──────── Provided data ────────

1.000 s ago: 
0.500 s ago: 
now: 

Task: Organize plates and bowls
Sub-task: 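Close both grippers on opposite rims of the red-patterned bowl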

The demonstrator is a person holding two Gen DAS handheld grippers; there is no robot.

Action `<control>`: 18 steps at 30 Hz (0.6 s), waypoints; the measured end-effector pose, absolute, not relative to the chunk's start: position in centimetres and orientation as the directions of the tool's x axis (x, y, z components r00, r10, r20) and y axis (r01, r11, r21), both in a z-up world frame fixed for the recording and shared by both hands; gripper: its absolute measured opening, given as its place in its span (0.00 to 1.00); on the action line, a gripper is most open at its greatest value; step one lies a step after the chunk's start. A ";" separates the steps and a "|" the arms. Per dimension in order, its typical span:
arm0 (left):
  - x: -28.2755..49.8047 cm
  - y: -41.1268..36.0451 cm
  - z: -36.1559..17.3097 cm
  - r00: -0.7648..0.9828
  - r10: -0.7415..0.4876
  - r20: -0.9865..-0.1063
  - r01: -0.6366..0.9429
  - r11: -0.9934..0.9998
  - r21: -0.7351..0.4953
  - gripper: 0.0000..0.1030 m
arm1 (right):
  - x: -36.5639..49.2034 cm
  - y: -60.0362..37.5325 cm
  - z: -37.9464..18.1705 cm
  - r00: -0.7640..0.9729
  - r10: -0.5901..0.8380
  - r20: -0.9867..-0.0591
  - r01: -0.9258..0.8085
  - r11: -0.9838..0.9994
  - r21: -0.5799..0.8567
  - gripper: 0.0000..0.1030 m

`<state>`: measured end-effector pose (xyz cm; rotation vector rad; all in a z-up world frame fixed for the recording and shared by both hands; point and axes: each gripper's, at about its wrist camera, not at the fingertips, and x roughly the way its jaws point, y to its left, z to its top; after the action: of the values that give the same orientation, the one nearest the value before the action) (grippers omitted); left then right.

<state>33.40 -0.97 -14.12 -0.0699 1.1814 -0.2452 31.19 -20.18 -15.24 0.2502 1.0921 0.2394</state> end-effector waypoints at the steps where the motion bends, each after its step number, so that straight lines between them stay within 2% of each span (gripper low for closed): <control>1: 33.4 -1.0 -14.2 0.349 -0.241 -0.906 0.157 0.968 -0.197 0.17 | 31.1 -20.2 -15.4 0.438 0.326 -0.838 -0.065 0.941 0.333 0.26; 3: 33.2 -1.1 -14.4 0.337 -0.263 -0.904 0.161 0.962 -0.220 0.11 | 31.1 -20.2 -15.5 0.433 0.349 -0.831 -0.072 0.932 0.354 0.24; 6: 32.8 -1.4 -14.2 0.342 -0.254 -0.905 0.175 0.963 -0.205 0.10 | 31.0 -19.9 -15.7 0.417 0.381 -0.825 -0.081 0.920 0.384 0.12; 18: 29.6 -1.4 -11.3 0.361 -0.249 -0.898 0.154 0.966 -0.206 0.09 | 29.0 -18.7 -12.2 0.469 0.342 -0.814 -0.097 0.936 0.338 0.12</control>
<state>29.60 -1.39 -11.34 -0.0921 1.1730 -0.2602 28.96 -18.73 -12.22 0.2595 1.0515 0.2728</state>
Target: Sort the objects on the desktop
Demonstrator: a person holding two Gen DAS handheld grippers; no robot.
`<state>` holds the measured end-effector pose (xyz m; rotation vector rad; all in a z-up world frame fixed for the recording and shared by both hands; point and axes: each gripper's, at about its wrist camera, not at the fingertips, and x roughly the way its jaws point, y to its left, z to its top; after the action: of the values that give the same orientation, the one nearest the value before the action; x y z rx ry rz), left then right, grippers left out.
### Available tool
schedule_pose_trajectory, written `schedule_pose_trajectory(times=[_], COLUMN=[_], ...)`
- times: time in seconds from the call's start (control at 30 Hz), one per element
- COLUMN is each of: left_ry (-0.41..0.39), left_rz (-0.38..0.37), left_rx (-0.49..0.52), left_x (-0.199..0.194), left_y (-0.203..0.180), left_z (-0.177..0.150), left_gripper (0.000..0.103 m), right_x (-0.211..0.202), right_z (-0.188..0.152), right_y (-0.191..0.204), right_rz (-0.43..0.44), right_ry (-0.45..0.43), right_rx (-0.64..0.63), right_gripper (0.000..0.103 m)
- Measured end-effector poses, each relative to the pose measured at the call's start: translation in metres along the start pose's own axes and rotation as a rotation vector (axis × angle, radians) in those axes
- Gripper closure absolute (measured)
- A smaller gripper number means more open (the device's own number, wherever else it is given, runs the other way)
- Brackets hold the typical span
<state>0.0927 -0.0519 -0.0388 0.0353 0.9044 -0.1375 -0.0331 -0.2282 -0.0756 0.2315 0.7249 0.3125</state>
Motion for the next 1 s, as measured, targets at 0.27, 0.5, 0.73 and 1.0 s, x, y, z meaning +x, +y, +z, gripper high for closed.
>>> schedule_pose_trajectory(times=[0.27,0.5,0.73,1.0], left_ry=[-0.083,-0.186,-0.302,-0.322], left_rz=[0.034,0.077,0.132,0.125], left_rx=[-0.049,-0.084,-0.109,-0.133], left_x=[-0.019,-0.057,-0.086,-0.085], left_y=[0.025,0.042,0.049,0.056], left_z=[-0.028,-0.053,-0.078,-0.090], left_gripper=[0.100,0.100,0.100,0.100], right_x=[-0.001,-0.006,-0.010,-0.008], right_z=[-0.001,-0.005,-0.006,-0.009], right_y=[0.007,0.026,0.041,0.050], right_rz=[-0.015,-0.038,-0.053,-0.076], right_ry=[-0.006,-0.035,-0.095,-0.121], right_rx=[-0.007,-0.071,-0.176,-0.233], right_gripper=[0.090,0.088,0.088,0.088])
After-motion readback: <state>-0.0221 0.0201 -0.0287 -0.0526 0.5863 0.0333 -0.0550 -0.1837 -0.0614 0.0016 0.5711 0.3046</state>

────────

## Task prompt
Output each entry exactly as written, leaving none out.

## Exercise response
1.000 s ago: 
0.500 s ago: 
now: 

Task: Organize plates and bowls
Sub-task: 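Close both grippers on opposite rims of the red-patterned bowl
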
The demonstrator is a person holding two Gen DAS handheld grippers; there is no robot.

Action `<control>`: 18 steps at 30 Hz (0.6 s), waypoints; the measured end-effector pose, absolute, not relative to the chunk's start: position in centimetres and orientation as the directions of the tool's x axis (x, y, z components r00, r10, r20) and y axis (r01, r11, r21), both in a z-up world frame fixed for the recording and shared by both hands; gripper: its absolute measured opening, given as its place in its span (0.00 to 1.00); on the action line, a gripper is most open at its greatest value; step one lies a step after the chunk's start. A ";" separates the steps and a "|" the arms. Per dimension in order, its typical span:
arm0 (left):
  - x: -28.2755..49.8047 cm
  - y: -41.1268..36.0451 cm
  - z: -36.1559..17.3097 cm
  - r00: -0.7648..0.9828
  - r10: -0.7415..0.4876
  - r20: -0.9865..-0.1063
  - r01: -0.6366..0.9429
  - r11: -0.9934..0.9998
  - r21: -0.7351..0.4953
  - gripper: 0.0000..0.1030 m
arm1 (right):
  - x: -36.5639..49.2034 cm
  - y: -60.0362..37.5325 cm
  - z: -37.9464..18.1705 cm
  - r00: -0.7640..0.9729
  - r10: -0.5901..0.8380
  - r20: -0.9867..-0.0591
  - r01: -0.9258..0.8085
  - r11: -0.9838..0.9994
  - r21: -0.5799..0.8567
  - gripper: 0.0000..0.1030 m

`<state>`: measured end-effector pose (xyz cm; rotation vector rad; all in a z-up world frame fixed for the recording and shared by both hands; point and axes: each gripper's, at about its wrist camera, not at the fingertips, and x roughly the way its jaws point, y to its left, z to its top; after the action: of the values that give the same orientation, the one nearest the value before the action) (grippers omitted); left then right.

<state>33.40 -0.97 -14.12 -0.0699 1.1814 -0.2452 31.19 -20.18 -15.24 0.2502 1.0921 0.2394</state> end-effector waypoints at the steps where the motion bends, each after its step number, so that straight lines between them stay within 2% of each span (gripper low for closed): <control>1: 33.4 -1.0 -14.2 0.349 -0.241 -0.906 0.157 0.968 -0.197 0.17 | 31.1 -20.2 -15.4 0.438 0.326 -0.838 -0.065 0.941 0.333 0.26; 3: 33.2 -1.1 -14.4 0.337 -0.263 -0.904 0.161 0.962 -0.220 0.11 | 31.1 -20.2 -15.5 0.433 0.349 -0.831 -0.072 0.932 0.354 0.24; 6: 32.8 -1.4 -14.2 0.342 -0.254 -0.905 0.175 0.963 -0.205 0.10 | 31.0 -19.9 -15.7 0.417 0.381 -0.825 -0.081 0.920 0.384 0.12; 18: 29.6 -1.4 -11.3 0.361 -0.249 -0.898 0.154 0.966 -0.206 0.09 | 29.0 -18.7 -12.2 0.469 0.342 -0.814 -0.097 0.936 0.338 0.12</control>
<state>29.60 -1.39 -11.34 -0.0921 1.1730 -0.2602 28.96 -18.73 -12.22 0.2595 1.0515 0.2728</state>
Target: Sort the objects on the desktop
Demonstrator: a person holding two Gen DAS handheld grippers; no robot.
`<state>` holds the measured end-effector pose (xyz m; rotation vector rad; all in a z-up world frame fixed for the recording and shared by both hands; point and axes: each gripper's, at about its wrist camera, not at the fingertips, and x roughly the way its jaws point, y to its left, z to its top; after the action: of the values that give the same orientation, the one nearest the value before the action; x y z rx ry rz), left then right, grippers left out.
### Available tool
schedule_pose_trajectory, written `schedule_pose_trajectory(times=[_], COLUMN=[_], ...)`
- times: time in seconds from the call's start (control at 30 Hz), one per element
- COLUMN is each of: left_ry (-0.41..0.39), left_rz (-0.38..0.37), left_rx (-0.49..0.52), left_x (-0.199..0.194), left_y (-0.203..0.180), left_z (-0.177..0.150), left_gripper (0.000..0.103 m), right_x (-0.211..0.202), right_z (-0.188..0.152), right_y (-0.191..0.204), right_rz (-0.43..0.44), right_ry (-0.45..0.43), right_rx (-0.64..0.63), right_gripper (0.000..0.103 m)
- Measured end-effector poses, each relative to the pose measured at the call's start: translation in metres along the start pose's own axes and rotation as a rotation vector (axis × angle, radians) in those axes
- Gripper closure absolute (measured)
- A smaller gripper number means more open (the device's own number, wherever else it is given, runs the other way)
- Brackets hold the typical span
<state>0.0927 -0.0519 -0.0388 0.0353 0.9044 -0.1375 -0.0331 -0.2282 -0.0756 0.2315 0.7249 0.3125</state>
Motion for the next 1 s, as measured, targets at 0.27, 0.5, 0.73 and 1.0 s, x, y, z meaning +x, +y, +z, gripper high for closed.
>>> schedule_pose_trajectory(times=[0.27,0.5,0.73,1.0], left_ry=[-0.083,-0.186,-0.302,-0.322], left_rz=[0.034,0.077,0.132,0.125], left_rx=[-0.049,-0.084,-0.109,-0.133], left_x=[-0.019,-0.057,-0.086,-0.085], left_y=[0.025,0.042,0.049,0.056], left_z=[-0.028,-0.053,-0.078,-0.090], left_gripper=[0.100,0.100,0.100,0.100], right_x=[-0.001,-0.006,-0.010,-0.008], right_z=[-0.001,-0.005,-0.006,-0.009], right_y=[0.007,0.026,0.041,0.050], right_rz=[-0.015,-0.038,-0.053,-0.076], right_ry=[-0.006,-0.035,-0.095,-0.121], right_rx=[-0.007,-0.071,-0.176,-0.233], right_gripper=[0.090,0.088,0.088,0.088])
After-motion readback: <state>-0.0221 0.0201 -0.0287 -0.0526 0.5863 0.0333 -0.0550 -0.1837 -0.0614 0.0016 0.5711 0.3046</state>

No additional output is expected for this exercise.